Segment Open

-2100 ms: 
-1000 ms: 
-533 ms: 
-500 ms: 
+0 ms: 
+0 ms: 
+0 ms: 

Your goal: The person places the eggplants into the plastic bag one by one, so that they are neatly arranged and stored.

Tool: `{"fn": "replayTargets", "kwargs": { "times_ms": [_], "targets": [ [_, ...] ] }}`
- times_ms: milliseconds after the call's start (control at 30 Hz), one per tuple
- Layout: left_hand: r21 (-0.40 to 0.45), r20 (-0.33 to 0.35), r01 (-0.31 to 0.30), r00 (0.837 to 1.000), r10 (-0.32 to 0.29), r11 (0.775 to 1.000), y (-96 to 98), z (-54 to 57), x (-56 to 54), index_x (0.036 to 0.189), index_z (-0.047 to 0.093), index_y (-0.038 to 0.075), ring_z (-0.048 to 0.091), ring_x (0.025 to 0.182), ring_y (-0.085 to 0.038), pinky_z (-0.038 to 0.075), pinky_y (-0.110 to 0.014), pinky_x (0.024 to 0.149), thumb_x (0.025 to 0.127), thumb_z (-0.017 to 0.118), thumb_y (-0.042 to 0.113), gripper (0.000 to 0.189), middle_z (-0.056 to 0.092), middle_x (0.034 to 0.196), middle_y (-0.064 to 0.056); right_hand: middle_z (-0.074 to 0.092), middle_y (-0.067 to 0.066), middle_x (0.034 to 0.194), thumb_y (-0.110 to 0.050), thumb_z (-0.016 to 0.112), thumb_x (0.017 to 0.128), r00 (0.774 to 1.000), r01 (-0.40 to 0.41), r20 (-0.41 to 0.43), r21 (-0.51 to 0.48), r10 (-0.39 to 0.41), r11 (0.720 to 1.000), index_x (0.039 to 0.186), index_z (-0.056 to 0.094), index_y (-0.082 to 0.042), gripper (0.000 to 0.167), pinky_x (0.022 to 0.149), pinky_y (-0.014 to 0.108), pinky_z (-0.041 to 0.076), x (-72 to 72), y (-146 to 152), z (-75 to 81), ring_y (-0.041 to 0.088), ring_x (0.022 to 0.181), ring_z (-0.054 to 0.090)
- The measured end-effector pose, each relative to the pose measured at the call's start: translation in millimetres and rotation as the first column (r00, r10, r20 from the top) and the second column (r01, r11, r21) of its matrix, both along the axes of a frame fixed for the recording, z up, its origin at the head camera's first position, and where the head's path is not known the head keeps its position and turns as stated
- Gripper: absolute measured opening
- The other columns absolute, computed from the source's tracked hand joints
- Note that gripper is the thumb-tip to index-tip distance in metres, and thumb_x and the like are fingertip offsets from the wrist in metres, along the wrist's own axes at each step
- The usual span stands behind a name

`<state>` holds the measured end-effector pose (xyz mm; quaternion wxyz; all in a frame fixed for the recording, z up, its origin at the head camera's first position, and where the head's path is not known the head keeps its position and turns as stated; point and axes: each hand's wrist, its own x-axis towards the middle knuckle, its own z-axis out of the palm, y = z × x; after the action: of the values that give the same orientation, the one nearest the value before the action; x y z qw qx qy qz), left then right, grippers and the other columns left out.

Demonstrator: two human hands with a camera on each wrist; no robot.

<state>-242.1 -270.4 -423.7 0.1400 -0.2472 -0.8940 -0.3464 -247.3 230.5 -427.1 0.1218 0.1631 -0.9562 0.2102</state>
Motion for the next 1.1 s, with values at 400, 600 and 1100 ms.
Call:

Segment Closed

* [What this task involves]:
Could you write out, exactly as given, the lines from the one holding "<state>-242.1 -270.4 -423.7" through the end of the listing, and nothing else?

* [Response to the exercise]:
<state>-242.1 -270.4 -423.7 0.1400 -0.2472 -0.8940 -0.3464 -247.3 230.5 -427.1 0.1218 0.1631 -0.9562 0.2102</state>
Motion for the next 1.1 s, with values at 400, 600 and 1100 ms.
Call:

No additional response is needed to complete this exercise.